EXCERPTED RECORDS.
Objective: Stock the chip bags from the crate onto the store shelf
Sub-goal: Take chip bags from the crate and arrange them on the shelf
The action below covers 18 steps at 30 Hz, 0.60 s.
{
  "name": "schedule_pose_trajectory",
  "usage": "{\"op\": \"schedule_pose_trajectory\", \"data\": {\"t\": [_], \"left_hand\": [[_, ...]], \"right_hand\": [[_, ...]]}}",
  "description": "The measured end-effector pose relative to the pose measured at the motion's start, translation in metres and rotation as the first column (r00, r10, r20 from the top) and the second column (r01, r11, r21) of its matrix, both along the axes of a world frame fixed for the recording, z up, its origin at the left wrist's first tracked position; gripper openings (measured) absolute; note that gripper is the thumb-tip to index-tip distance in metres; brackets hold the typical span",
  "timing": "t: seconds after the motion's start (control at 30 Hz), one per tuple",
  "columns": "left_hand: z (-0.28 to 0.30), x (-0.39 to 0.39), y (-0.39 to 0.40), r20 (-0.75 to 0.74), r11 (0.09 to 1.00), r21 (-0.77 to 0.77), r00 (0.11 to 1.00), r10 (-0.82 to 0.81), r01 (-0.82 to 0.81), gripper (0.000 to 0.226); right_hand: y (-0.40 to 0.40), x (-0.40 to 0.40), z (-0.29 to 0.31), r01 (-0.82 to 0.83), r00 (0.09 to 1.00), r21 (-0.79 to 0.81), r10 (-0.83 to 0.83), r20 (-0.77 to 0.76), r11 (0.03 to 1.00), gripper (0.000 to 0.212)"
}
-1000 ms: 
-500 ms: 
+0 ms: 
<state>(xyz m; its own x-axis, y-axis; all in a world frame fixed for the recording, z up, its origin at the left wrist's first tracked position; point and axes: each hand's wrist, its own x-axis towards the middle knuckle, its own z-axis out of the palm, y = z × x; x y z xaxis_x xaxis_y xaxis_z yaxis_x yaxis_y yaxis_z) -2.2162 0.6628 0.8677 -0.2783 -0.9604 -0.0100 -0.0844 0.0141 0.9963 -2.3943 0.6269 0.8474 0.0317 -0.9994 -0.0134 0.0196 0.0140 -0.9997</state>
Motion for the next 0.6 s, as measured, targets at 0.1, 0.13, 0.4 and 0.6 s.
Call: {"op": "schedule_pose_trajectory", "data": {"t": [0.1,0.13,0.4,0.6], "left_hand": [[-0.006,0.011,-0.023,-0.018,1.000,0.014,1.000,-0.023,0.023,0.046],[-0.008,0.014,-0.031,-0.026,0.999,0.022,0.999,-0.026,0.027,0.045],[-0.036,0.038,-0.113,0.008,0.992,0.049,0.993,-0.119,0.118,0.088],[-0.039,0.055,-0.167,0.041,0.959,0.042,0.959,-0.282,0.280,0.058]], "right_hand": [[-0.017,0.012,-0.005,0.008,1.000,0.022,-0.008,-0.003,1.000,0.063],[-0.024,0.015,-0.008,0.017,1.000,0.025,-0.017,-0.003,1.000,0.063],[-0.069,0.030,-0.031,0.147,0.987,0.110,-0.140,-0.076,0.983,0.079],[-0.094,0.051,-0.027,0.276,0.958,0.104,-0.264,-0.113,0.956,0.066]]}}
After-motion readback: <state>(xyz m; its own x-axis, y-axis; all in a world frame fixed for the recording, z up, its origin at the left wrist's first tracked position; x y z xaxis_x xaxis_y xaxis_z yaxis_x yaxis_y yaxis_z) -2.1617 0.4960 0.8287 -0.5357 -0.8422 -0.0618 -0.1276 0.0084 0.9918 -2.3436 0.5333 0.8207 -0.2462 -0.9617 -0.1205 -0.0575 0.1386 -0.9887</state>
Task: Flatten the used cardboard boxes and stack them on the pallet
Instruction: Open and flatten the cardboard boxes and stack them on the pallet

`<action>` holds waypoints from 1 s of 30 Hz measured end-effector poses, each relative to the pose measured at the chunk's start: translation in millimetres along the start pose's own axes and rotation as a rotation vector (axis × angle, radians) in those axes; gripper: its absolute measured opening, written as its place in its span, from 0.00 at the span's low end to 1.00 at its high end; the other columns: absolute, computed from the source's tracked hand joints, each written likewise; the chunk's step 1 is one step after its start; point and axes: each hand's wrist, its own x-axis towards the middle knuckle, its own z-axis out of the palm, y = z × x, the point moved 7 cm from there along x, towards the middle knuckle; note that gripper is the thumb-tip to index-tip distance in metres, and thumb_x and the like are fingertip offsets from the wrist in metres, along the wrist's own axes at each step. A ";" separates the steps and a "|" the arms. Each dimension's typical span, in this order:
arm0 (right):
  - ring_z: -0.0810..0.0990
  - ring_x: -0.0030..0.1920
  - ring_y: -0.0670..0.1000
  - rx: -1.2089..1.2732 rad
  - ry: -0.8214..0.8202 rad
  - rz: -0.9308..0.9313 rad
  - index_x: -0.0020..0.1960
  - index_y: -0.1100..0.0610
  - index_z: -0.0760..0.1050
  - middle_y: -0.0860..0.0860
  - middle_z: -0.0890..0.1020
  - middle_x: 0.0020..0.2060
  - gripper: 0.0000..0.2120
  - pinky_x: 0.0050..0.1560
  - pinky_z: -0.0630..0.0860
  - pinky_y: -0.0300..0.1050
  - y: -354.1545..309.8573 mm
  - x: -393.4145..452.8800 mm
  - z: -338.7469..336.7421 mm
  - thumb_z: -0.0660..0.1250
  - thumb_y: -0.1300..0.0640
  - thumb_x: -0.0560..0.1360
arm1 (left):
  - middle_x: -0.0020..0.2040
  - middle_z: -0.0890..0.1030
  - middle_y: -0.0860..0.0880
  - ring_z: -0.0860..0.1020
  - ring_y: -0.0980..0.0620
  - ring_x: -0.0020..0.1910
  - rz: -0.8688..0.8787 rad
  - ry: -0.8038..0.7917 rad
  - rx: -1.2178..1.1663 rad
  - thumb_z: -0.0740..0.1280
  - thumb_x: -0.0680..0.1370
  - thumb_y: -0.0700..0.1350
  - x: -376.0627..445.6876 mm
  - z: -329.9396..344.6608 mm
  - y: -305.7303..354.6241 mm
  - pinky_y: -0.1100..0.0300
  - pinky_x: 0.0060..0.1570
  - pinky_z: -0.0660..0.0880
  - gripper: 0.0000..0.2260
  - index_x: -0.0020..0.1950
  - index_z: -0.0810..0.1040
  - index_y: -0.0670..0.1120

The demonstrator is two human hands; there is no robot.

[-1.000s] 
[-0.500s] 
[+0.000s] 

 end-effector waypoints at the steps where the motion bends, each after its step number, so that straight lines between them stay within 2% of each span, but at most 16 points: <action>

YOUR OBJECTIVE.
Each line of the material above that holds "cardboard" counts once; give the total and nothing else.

ANSWER SPACE.
2